You never store passwords if you can get away with it
Using OAuth the worst that can happen is a 3rd party (black hat hacker) gets access to that Twitter account but not the password. This will protect users which naively use the same password for multiple on-line services.
Use a keychain of some sort
Finally I agree that pre-made solutions such as OSX's keychain should be used to store the sensitive OAuth information, a compromised machine would only reveal the information of the currently unlocked keychains. This means in a multi user system only the logged in users have their keychains become vulnerable.
Other damage limitations
There may be stuff that I've missed take a Google for "best security practices" and start reading for what may be relevant.
EDIT (in response to finnw desired general case solution)
You want, given no user input, access to an on-line service. This means typically you have, at most, user level access control to the authentication credentials via something like Keychain.
I have never used OSX Keychain so now I'll talk about SELinux. In SELinux you can also ensure these authentication credentials would only given to your program. And if we are continue going on OS level stuff, you could also sign all processes from boot to cryptographicly be certain no other program could be mimicking your program. This is all beyond a typical user system and given this level of setup you can be assured the user is not naive enough to be compromised, or a sysadmin is compitant enough. At this level we could protect those credentials.
Lets assume we don't go that far into protecting those credentials, then we can assume the system is compromised. At this point the authentication credentials become compromised, obfuscation/encryption of these credentials on the local side don't add any real security and neither does storing part or all of it on a 3rd party server. This is easy to see because given no user input, your program needs to bootstrap itself to obtain those credentials. If your program can do it with no input, then so can anyone who has reversed engineered your obfuscation/encryption/server protocol.
At this point it is damage limitation, don't store the password as authentication credentials. Use OAuth, cookie sessions, salted hashs, etc, they are all just tokens representing that at some point in the past you proved you knew the password. In any good system these tokens can be revoked, time expired and/or periodical exchanged for a new token during active session.

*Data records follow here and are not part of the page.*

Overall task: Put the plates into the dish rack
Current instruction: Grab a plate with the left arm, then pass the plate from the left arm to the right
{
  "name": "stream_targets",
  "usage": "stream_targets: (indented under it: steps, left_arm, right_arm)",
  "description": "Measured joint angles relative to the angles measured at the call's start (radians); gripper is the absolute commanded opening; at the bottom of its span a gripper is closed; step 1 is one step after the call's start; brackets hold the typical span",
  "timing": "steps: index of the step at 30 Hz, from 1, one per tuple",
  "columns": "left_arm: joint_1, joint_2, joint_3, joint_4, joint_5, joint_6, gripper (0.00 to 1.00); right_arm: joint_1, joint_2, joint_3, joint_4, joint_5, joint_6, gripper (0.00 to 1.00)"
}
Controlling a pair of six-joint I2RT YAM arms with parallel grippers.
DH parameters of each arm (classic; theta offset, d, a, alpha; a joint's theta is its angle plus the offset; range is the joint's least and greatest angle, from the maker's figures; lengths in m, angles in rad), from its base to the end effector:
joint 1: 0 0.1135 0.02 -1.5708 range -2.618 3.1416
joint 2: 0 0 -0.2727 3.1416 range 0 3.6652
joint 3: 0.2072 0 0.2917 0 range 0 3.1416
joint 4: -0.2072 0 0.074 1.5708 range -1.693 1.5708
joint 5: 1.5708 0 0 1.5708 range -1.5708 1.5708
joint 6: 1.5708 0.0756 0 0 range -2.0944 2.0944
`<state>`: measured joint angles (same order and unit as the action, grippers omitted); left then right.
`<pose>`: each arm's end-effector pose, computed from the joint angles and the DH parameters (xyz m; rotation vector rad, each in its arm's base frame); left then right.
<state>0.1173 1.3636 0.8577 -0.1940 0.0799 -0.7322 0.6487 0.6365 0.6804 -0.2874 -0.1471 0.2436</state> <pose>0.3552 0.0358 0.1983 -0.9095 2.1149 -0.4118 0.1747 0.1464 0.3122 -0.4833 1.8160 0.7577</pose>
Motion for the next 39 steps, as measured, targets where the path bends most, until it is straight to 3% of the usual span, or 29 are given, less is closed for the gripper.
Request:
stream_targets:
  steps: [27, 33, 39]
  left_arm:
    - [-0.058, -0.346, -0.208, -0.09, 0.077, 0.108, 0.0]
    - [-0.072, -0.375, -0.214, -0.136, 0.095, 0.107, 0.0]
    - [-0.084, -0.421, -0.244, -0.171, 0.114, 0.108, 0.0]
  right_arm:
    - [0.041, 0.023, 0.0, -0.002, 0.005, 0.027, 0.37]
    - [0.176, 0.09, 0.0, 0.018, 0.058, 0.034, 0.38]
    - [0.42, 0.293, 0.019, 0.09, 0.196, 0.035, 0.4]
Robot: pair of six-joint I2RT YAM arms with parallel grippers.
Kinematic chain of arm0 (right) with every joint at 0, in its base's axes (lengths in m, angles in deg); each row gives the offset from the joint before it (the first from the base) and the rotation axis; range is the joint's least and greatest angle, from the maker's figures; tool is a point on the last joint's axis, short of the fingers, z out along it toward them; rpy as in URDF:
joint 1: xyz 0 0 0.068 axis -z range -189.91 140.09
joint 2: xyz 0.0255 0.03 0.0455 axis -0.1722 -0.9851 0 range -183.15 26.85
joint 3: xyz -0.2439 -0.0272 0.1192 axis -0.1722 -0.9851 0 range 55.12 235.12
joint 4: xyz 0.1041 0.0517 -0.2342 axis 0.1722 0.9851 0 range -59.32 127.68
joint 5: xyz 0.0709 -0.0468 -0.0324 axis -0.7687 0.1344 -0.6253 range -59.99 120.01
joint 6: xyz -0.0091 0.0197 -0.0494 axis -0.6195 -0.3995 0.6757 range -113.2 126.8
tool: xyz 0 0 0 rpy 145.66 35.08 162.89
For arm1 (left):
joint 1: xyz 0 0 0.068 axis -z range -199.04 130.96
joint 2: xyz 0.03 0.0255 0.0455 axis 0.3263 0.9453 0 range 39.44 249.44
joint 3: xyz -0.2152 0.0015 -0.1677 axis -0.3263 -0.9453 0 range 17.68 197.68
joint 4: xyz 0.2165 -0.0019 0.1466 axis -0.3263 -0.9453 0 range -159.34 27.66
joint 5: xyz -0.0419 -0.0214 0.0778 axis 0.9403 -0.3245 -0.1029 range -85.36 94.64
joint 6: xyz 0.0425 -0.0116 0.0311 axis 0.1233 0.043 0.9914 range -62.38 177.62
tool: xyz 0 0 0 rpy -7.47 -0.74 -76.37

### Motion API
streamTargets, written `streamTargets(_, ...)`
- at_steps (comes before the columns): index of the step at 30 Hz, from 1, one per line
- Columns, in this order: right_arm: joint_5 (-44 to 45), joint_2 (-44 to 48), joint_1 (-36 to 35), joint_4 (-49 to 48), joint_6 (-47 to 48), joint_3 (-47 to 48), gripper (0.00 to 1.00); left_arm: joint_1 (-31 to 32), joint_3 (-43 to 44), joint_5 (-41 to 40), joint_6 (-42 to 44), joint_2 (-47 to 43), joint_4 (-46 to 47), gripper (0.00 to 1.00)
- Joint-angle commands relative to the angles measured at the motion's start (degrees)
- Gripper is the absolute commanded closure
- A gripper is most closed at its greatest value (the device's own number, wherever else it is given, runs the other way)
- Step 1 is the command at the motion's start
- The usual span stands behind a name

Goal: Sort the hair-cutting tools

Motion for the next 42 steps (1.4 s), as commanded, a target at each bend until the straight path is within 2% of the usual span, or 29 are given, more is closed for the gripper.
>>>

The token (whatever form it may be) can also contain additional non user input authentication information which restricts your ability to use them elsewhere. It could for example encapsulate your hostname and/or IP address. This makes it difficult to use the credentials on a different machines since mimicking these forms of credentials would require access to the appropriate level of network infrastructure.
Upon further contemplation I think I found a way. I will use ASP.net authentication for my application desktop application, store their credentials online and let Internet Explorer's password manager handle the local caching of this secondary pair or credentials for me.
I will just have to have them authenticate through a Facebook-API like form during the first login.
I don't get it... why is encryption no good? Use a large key and store the key in the machine key store (assuming Windows). Done, and done.